* [WORK INSTRUCTION]
Please repeat each entry. Match every word exactly.

Extracted data entries:
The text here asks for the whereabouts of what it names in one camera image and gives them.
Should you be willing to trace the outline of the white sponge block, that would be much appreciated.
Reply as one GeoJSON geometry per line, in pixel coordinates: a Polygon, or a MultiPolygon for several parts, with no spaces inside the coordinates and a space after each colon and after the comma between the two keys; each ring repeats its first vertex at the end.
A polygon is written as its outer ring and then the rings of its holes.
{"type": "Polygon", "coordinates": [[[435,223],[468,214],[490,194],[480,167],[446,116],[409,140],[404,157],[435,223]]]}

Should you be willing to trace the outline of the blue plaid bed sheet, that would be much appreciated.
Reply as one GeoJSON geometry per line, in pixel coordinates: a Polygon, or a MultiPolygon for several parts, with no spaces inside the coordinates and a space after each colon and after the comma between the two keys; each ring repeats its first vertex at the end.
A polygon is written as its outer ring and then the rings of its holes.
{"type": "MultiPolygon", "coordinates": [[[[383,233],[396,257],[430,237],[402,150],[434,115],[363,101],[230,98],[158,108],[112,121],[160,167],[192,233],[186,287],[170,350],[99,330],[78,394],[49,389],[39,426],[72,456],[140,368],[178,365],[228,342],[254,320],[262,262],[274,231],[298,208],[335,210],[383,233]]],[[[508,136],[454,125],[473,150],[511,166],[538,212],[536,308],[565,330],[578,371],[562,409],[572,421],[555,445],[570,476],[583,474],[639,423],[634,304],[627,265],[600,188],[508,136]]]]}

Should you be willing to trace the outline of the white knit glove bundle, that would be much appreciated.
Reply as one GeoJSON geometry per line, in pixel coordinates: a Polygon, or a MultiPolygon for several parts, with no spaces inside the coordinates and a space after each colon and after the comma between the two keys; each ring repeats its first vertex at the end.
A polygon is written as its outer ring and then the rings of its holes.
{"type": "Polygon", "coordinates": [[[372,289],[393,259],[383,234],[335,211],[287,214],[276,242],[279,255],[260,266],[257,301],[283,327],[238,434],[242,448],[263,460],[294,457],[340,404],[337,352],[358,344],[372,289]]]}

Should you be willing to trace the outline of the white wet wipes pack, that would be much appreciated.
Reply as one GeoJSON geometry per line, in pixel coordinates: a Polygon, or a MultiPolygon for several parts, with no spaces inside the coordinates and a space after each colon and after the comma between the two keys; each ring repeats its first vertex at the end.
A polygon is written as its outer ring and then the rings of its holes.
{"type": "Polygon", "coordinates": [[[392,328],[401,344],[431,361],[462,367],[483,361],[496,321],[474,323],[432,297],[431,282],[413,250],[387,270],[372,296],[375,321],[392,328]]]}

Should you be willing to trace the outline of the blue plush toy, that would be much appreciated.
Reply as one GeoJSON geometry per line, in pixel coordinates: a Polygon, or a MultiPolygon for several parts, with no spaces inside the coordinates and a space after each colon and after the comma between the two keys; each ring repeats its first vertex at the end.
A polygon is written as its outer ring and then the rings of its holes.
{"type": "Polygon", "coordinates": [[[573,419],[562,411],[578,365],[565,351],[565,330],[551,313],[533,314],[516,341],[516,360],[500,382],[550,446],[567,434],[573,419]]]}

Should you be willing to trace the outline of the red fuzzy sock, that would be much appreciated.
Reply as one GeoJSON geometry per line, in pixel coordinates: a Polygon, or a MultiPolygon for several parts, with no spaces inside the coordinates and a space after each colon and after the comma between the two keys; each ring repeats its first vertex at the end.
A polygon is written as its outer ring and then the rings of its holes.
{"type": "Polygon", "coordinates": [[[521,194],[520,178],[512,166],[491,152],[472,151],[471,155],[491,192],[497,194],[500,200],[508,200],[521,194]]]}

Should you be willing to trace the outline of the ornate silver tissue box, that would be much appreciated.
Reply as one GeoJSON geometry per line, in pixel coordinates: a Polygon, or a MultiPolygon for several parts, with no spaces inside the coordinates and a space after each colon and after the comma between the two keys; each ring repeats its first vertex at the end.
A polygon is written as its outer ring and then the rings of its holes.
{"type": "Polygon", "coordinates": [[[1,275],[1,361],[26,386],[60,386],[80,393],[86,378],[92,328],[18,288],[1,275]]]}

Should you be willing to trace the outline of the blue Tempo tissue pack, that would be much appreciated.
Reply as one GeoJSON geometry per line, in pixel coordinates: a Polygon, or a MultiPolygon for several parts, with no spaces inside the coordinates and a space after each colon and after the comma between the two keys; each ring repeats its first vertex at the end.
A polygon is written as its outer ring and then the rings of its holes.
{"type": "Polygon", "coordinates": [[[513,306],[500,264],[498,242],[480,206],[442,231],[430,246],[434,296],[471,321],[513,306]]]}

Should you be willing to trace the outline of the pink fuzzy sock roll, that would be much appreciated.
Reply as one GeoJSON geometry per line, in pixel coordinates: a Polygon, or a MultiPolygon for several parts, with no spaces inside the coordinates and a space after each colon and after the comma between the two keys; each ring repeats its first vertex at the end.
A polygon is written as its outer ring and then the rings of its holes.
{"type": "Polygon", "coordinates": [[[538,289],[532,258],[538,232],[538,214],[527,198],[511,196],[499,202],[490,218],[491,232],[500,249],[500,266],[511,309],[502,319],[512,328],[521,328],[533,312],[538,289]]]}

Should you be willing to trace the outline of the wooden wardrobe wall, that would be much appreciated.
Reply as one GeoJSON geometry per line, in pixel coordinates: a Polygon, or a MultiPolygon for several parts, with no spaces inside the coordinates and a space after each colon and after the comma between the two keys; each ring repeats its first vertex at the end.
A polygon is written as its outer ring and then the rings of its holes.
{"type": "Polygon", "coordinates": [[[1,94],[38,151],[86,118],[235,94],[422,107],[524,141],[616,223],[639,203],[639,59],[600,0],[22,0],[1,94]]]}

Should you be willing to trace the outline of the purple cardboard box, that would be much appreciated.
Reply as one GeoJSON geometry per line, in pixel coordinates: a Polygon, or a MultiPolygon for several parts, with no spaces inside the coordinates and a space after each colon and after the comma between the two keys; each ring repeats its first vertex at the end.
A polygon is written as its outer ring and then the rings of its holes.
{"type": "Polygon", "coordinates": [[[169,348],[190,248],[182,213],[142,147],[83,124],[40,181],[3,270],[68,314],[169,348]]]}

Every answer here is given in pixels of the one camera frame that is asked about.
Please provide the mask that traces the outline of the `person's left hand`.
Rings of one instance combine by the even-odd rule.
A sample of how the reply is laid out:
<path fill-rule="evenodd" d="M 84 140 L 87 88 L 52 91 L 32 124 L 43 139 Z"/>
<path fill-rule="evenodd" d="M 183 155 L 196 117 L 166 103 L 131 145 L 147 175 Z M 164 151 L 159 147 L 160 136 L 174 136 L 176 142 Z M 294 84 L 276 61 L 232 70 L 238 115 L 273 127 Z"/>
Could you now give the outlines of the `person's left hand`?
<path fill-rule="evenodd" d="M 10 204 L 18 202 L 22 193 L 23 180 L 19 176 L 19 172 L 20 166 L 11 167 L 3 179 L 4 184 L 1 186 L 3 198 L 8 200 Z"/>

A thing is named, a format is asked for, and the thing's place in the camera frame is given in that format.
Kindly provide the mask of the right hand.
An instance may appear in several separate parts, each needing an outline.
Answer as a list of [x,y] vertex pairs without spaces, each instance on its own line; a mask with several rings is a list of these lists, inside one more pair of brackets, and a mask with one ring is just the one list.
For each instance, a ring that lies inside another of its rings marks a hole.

* [RESULT OF THIS TASK]
The text here asks for the whereabouts of what it names in one camera image and gives them.
Should you be willing to trace the outline of the white sponge block, that would be much appreciated.
Reply as one GeoJSON geometry per line, in pixel coordinates: a Polygon, or a MultiPolygon for several parts, with no spaces inside the coordinates and a space after each colon and after the comma between the two keys; each ring repeats its first vertex at the end.
A polygon is written as its outer ring and then the rings of its holes.
{"type": "Polygon", "coordinates": [[[435,223],[468,214],[490,194],[480,167],[446,116],[409,140],[404,157],[435,223]]]}

Should you be willing to trace the outline of the blue plaid bed sheet, that would be much appreciated.
Reply as one GeoJSON geometry per line, in pixel coordinates: a Polygon, or a MultiPolygon for several parts, with no spaces inside the coordinates and a space after each colon and after the comma between the two keys; each ring repeats its first vertex at the end.
A polygon is written as its outer ring and then the rings of its holes.
{"type": "MultiPolygon", "coordinates": [[[[383,233],[396,257],[430,237],[402,150],[434,115],[363,101],[230,98],[158,108],[112,121],[160,167],[192,233],[186,287],[170,350],[99,330],[78,394],[49,389],[39,426],[72,456],[140,368],[178,365],[228,342],[254,320],[262,262],[274,231],[298,208],[335,210],[383,233]]],[[[508,136],[454,125],[473,150],[511,166],[538,212],[536,308],[565,330],[578,371],[562,409],[572,421],[555,445],[570,476],[583,474],[639,423],[634,304],[627,265],[600,188],[508,136]]]]}

Should you be willing to trace the outline of the white knit glove bundle, that would be much appreciated.
Reply as one GeoJSON geometry per line, in pixel coordinates: a Polygon, or a MultiPolygon for several parts, with no spaces inside the coordinates and a space after each colon and after the comma between the two keys; each ring repeats its first vertex at the end.
A polygon is written as its outer ring and then the rings of its holes.
{"type": "Polygon", "coordinates": [[[372,289],[393,259],[383,234],[335,211],[287,214],[276,242],[279,255],[260,266],[257,301],[283,327],[238,434],[242,448],[263,460],[294,457],[340,404],[337,352],[358,344],[372,289]]]}

Should you be willing to trace the outline of the white wet wipes pack, that would be much appreciated.
Reply as one GeoJSON geometry per line, in pixel coordinates: a Polygon, or a MultiPolygon for several parts, with no spaces inside the coordinates and a space after each colon and after the comma between the two keys; each ring repeats its first vertex at the end.
A polygon is written as its outer ring and then the rings of its holes.
{"type": "Polygon", "coordinates": [[[392,328],[401,344],[431,361],[462,367],[483,361],[496,321],[474,323],[432,297],[431,282],[413,250],[387,270],[372,296],[375,321],[392,328]]]}

Should you be willing to trace the outline of the blue plush toy, that would be much appreciated.
Reply as one GeoJSON geometry per line, in pixel coordinates: a Polygon, or a MultiPolygon for several parts, with no spaces inside the coordinates and a space after each colon and after the comma between the two keys; each ring repeats its first vertex at the end.
A polygon is written as its outer ring and then the rings of its holes.
{"type": "Polygon", "coordinates": [[[573,419],[562,411],[578,365],[565,351],[565,330],[551,313],[533,314],[516,341],[516,360],[500,382],[550,446],[567,434],[573,419]]]}

Should you be willing to trace the outline of the red fuzzy sock, that would be much appreciated.
Reply as one GeoJSON geometry per line, in pixel coordinates: a Polygon, or a MultiPolygon for several parts, with no spaces inside the coordinates and a space after each colon and after the comma between the two keys; each ring repeats its first vertex at the end.
A polygon is written as its outer ring and then the rings of its holes.
{"type": "Polygon", "coordinates": [[[521,194],[520,178],[512,166],[491,152],[472,151],[471,155],[491,192],[497,194],[500,200],[508,200],[521,194]]]}

Should you be willing to trace the outline of the ornate silver tissue box, that would be much appreciated.
Reply as one GeoJSON geometry per line, in pixel coordinates: a Polygon, or a MultiPolygon for several parts, with no spaces inside the coordinates and a space after each colon and after the comma between the two keys; each ring repeats its first vertex at the end.
A polygon is written as its outer ring and then the rings of its holes.
{"type": "Polygon", "coordinates": [[[1,275],[1,361],[26,386],[60,386],[80,393],[86,378],[92,328],[18,288],[1,275]]]}

Should you be willing to trace the outline of the blue Tempo tissue pack, that would be much appreciated.
Reply as one GeoJSON geometry per line, in pixel coordinates: a Polygon, or a MultiPolygon for several parts, with no spaces inside the coordinates and a space after each colon and after the comma between the two keys; each ring repeats its first vertex at the end.
A polygon is written as its outer ring and then the rings of its holes.
{"type": "Polygon", "coordinates": [[[513,306],[500,264],[498,242],[480,206],[442,231],[430,246],[434,296],[471,321],[513,306]]]}

Should you be willing to trace the outline of the pink fuzzy sock roll, that would be much appreciated.
Reply as one GeoJSON geometry per line, in pixel coordinates: a Polygon, or a MultiPolygon for several parts, with no spaces inside the coordinates and a space after each colon and after the comma between the two keys; each ring repeats its first vertex at the end.
A polygon is written as its outer ring and then the rings of its holes.
{"type": "Polygon", "coordinates": [[[538,289],[532,258],[538,232],[538,214],[527,198],[511,196],[499,202],[490,218],[491,232],[500,249],[500,266],[511,309],[502,319],[512,328],[521,328],[533,312],[538,289]]]}

Should you be willing to trace the outline of the wooden wardrobe wall, that would be much appreciated.
Reply as one GeoJSON geometry per line, in pixel coordinates: a Polygon, or a MultiPolygon for several parts, with no spaces inside the coordinates and a space after each colon and after the comma between the two keys; each ring repeats its first vertex at the end.
A polygon is written as its outer ring and then the rings of its holes.
{"type": "Polygon", "coordinates": [[[1,94],[38,151],[86,118],[235,94],[422,107],[524,141],[616,223],[639,203],[639,59],[600,0],[22,0],[1,94]]]}

Should you be willing to trace the outline of the purple cardboard box, that would be much appreciated.
Reply as one GeoJSON geometry per line, in pixel coordinates: a Polygon, or a MultiPolygon for several parts, with no spaces inside the coordinates and a space after each colon and after the comma between the two keys; each ring repeats its first vertex at the end.
A polygon is written as its outer ring and then the rings of its holes.
{"type": "Polygon", "coordinates": [[[169,348],[190,248],[182,213],[142,147],[83,124],[40,181],[3,270],[68,314],[169,348]]]}

Every answer here is given in pixels of the one camera frame that is asked about.
Please provide the mask that traces the outline of the `person's left hand`.
Rings of one instance combine by the even-odd rule.
A sample of how the reply is laid out:
<path fill-rule="evenodd" d="M 84 140 L 87 88 L 52 91 L 32 124 L 43 139 Z"/>
<path fill-rule="evenodd" d="M 183 155 L 196 117 L 166 103 L 131 145 L 147 175 Z M 164 151 L 159 147 L 160 136 L 174 136 L 176 142 Z M 294 84 L 276 61 L 232 70 L 238 115 L 273 127 Z"/>
Could you now give the outlines of the `person's left hand`?
<path fill-rule="evenodd" d="M 10 204 L 18 202 L 22 193 L 23 180 L 19 176 L 19 172 L 20 166 L 11 167 L 3 179 L 4 184 L 1 186 L 3 198 L 8 200 Z"/>

A thing is named, a format is asked for, and the thing's place in the camera frame is given in that format.
Kindly provide the mask of the right hand.
An instance may appear in several separate parts, each needing an outline.
Answer as a list of [x,y] vertex pairs without spaces, each instance on its own line; a mask with several rings is a list of these lists, inside one more pair of brackets, and a mask with one ring is just the one list.
For each instance, a ring that lies inside another of its rings marks a hole.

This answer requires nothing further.